### [EXERCISE INPUTS]
*** Block opens ***
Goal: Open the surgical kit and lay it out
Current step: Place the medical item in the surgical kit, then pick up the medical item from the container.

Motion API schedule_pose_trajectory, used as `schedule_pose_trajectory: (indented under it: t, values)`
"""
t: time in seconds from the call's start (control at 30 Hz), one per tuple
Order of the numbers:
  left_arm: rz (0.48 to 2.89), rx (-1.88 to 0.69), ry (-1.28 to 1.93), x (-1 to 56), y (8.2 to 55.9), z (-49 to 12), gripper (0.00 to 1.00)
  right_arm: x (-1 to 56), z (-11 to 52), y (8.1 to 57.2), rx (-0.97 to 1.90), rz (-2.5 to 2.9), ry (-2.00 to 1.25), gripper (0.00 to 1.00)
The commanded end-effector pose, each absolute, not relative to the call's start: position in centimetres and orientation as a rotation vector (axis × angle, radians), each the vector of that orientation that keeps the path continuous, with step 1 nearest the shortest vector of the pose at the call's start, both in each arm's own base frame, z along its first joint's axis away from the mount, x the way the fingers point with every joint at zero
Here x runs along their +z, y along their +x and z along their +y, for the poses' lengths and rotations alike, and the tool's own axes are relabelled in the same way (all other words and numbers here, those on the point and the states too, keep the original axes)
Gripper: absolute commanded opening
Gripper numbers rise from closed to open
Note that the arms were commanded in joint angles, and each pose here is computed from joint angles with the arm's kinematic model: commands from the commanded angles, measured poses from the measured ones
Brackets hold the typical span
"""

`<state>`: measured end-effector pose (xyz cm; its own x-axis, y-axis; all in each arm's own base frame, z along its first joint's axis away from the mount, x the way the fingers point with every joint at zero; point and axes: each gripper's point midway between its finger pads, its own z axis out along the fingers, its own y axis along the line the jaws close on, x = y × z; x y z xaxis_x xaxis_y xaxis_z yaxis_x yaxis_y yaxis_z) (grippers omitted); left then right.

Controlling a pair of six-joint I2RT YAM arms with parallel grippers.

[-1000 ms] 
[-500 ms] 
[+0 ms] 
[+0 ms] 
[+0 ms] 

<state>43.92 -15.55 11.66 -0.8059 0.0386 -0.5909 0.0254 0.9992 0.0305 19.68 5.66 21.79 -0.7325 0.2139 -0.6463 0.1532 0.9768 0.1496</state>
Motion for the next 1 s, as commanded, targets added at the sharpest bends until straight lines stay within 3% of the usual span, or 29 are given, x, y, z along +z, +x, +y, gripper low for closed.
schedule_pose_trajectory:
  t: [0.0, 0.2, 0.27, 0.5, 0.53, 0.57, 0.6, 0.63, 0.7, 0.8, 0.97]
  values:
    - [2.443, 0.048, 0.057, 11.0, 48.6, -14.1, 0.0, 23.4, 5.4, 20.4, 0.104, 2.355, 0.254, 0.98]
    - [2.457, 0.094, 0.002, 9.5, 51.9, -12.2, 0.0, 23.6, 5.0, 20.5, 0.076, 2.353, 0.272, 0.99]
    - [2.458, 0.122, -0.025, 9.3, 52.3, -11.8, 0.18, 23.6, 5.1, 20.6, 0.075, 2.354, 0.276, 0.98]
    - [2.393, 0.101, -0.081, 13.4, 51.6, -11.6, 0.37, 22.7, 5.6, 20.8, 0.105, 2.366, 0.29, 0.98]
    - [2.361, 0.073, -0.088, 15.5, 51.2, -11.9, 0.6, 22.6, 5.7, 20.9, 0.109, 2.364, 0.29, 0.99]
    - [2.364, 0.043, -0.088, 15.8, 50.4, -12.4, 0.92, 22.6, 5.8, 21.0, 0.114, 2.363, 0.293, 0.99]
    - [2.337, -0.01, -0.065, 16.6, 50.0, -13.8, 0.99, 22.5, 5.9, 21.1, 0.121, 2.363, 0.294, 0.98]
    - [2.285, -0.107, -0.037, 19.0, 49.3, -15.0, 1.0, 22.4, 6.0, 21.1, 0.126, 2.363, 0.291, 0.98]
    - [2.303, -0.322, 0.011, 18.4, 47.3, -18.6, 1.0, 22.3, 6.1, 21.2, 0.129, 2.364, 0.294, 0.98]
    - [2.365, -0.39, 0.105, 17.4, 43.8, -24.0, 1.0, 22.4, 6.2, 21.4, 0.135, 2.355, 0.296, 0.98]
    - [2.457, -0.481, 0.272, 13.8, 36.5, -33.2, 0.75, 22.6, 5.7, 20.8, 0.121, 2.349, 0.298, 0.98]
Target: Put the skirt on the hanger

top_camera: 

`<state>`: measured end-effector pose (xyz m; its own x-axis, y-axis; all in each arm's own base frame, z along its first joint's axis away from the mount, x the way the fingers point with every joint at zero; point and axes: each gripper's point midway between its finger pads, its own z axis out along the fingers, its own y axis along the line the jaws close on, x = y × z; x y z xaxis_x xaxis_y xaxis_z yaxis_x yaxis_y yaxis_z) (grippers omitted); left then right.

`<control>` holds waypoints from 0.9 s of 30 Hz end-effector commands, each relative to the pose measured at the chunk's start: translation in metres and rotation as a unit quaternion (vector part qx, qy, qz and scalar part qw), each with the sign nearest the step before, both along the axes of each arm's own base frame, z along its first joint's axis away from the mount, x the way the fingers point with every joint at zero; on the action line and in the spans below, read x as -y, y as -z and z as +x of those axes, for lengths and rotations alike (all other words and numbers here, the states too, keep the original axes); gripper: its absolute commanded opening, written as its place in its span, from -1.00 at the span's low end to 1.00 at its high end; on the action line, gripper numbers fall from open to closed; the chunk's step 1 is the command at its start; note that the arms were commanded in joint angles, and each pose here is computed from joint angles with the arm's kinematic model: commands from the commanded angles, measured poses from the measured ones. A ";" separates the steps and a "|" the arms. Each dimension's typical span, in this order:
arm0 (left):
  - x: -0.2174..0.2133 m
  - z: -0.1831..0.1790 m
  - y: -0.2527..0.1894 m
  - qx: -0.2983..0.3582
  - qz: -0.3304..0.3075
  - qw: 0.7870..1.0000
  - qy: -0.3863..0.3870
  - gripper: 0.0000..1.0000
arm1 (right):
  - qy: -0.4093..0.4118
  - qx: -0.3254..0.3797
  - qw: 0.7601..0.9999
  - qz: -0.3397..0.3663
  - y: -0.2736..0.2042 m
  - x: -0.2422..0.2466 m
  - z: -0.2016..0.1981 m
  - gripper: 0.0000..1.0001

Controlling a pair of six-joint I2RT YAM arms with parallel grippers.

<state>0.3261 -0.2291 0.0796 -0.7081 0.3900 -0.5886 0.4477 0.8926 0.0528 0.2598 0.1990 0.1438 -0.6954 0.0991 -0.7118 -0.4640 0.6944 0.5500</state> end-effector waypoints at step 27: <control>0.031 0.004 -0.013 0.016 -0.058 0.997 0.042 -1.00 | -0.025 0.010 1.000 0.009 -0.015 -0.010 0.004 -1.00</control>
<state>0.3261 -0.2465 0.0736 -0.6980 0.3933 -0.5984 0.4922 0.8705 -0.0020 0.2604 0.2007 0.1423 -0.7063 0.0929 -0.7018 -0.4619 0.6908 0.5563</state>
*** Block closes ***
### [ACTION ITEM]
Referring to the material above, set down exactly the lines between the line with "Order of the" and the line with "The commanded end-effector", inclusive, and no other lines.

### [EXERCISE ANSWER]
Order of the numbers:
  left_arm: rz (0.48 to 2.89), rx (-1.88 to 0.69), ry (-1.28 to 1.93), x (-1 to 56), y (8.2 to 55.9), z (-49 to 12), gripper (0.00 to 1.00)
  right_arm: x (-1 to 56), z (-11 to 52), y (8.1 to 57.2), rx (-0.97 to 1.90), rz (-2.5 to 2.9), ry (-2.00 to 1.25), gripper (0.00 to 1.00)
The commanded end-effector pose, each absolute, not relative to the call's start: position in centimetres and orientation as a rotation vector (axis × angle, radians), each the vector of that orientation that keeps the path continuous, with step 1 nearest the shortest vector of the pose at the call's start, both in each arm's own base frame, z along its first joint's axis away from the mount, x the way the fingers point with every joint at zero

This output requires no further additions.